» ACTION ITEM: Going from the top of the data below, give again each line through the one containing "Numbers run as", both ends kept.

» SUPPLIED DATA:
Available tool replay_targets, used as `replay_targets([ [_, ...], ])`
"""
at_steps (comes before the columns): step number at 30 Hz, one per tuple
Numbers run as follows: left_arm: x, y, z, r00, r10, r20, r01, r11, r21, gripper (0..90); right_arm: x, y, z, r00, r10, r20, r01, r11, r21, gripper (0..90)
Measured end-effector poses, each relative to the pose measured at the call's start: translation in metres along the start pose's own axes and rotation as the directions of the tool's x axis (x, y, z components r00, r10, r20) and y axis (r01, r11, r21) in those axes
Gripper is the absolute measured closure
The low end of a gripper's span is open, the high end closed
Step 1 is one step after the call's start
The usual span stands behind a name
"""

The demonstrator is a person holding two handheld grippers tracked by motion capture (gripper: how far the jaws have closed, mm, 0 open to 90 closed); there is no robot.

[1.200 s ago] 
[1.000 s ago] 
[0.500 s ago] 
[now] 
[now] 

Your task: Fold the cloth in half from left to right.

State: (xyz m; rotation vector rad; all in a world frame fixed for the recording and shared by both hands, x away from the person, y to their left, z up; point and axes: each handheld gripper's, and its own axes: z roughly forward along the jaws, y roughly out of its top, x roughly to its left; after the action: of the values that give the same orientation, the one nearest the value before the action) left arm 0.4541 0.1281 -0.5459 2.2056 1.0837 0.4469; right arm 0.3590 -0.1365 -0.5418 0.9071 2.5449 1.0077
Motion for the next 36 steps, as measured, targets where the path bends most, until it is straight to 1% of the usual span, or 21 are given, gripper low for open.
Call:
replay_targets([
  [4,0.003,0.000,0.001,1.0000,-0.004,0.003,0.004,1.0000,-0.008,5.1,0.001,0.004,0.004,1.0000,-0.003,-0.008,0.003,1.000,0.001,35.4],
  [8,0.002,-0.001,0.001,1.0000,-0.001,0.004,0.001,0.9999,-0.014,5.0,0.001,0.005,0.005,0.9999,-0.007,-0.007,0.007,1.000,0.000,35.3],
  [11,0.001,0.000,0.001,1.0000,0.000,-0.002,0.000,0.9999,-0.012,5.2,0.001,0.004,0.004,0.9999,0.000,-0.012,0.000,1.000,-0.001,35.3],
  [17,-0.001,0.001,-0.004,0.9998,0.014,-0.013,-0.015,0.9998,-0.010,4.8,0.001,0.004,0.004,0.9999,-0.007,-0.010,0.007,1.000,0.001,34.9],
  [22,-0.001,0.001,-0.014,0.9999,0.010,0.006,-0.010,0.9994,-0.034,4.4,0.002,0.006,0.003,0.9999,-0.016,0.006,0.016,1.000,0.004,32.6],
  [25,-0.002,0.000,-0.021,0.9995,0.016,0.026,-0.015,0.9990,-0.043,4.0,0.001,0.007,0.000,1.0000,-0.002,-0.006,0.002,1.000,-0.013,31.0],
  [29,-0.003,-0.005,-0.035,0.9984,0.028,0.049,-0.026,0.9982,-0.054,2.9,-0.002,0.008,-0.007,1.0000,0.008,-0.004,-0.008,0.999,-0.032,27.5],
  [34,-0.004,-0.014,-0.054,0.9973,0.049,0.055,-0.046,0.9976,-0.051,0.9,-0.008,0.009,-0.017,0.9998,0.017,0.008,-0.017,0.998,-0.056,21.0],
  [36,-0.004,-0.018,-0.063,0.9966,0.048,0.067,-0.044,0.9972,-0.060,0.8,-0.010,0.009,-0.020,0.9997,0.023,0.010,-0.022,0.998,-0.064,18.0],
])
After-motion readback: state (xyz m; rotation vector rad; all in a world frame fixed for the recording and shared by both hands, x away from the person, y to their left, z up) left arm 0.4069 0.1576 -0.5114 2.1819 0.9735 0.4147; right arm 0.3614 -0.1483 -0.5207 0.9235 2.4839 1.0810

» COMPLETED EXERCISE:
Available tool replay_targets, used as `replay_targets([ [_, ...], ])`
"""
at_steps (comes before the columns): step number at 30 Hz, one per tuple
Numbers run as follows: left_arm: x, y, z, r00, r10, r20, r01, r11, r21, gripper (0..90); right_arm: x, y, z, r00, r10, r20, r01, r11, r21, gripper (0..90)

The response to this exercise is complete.